Carlo Ratti’s Exhibition at the Arsenale – Venice Architecture Biennale 2025

Place: Venice, Italy
Unless differently reported, all photos © Riccardo Bianchini/Inexhibit. Reproduction not permitted.

Hawthorne, Marklee, Rodriguez, Speaker's Corner, Arsenale exhibition, Venice Architecture Biennale 2025 Inexhibit 2

Above, the installation “Speakers’ Corner” by Christopher Hawthorne, Johnston Marklee, and Florencia Rodriguez in the Venice Arsenale’s Corderie. Photo © Riccardo Bianchini/Inexhibit.

Carlo Ratti’s exhibition at the Arsenale – Venice Architecture Biennale 2025

Carlo Ratti’s Corderie exhibition for the 19th edition of the Venice Architecture Biennale did not leave critics and the public indifferent, garnering both positive comments and criticism.
Our opinion is that the exhibition is ambitious, very rich in ideas, projects, research, and experimentation. Perhaps too rich.
Indeed, the complexity of “Intelligens. Natural. Artificial. Collective” (you can read the article on to the theme chosen by the Biennale’s curator here), the large number of projects on display (more than 750 selected through an open call between May and June 2024), and the closure for restoration of the Central Pavilion at the Giardini -which reduced the curator’s exhibition to a single venue from the usual two- contribute to making the exhibition decidedly crowded with content and not the easiest to comprehend.

The exhibition’s design in this regard does not help: large installations, videos, prototypes, drawings, and material samples follow one another without any space to give breath to the exhibition. Of the large number of contributions on display, it is complicated to even understand the author, due to description panels that are difficult to read and often positioned in counterintuitive positions.
In short, the final impression is that there could be many more good and interesting things in the exhibition than one could see and remember, but most of them get lost due to a content hypertrophy that borders on confusion.
Perhaps it would have been better to make a more rigorous selection of what to display and work on a communication better suited to transmit such a complex and articulate theme.
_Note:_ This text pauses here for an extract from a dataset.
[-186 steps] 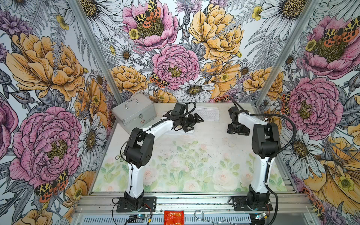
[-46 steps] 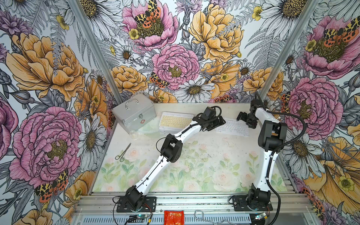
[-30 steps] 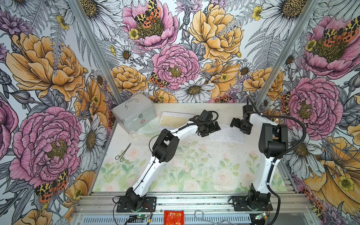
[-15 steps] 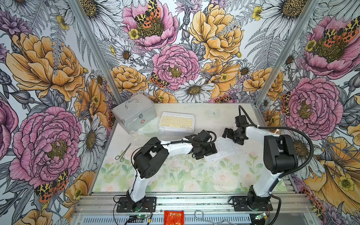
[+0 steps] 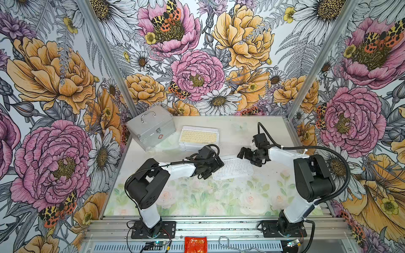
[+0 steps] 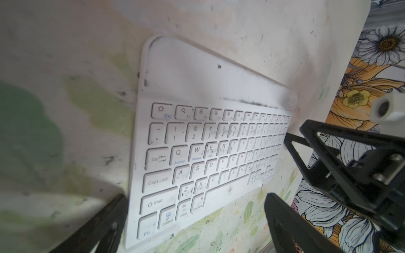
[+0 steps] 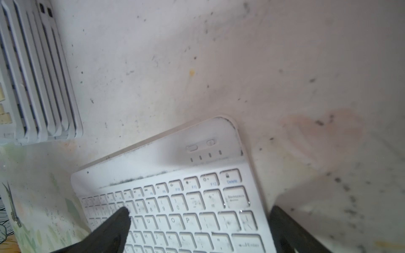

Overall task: Stack the numeric keypads
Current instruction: Move the numeric keypad to the center of the board.

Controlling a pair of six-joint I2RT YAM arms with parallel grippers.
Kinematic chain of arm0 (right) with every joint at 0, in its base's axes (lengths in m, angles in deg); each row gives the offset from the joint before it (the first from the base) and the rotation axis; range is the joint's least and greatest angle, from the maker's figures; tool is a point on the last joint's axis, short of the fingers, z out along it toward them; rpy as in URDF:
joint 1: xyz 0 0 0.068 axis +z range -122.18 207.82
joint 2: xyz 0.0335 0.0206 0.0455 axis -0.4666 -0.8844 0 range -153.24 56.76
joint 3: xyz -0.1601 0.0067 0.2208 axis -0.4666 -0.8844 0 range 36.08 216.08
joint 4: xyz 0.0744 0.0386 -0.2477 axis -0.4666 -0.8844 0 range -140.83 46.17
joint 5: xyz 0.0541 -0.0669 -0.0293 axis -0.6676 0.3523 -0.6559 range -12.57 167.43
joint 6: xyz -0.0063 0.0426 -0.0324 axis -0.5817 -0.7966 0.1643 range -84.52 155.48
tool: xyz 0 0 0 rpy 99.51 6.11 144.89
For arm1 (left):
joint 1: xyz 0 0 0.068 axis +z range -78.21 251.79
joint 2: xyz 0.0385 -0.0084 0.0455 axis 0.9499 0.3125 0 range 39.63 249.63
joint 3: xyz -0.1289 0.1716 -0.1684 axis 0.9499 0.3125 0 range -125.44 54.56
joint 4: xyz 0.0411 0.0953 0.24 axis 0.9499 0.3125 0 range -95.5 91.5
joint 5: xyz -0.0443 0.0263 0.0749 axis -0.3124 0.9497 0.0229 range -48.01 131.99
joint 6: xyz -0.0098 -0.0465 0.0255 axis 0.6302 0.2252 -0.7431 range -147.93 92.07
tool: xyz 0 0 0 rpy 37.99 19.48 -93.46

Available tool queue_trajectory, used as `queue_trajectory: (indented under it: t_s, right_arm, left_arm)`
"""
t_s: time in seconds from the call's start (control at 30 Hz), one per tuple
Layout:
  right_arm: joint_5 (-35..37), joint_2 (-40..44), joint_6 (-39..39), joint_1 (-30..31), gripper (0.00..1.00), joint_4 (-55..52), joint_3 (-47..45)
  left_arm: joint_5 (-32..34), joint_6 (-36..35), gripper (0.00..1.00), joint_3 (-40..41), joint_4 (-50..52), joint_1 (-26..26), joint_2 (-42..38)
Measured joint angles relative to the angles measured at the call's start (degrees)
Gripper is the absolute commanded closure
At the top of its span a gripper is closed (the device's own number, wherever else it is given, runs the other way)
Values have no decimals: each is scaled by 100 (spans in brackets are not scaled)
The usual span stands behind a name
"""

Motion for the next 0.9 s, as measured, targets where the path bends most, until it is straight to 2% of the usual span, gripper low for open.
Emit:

As a note, we must say that the large and dense crowd, present even on the days once reserved for the press preview, did not help our visit, for sure.
Therefore, if you intend to visit the 2025 Biennale of Architecture, our advice is to take your time and avoid the busiest periods; this is generally sound advice for all the Biennales, but it is even truer this year.

Preceded by a small introductory section called Intro, the exhibition in the Corderie is divided into four parts, entitled Natural Intelligence, Artificial Intelligence, Collective Intelligence, and Out.
While the first three present experiences and proposals on the different ways in which architecture can, through various forms of intelligence, adapt to a planet now inevitably compromised due to climate change, the fourth investigates the possibility of the human race to escape the climate crisis by migrating outside Planet Earth (we anticipate that the answer is that we can’t).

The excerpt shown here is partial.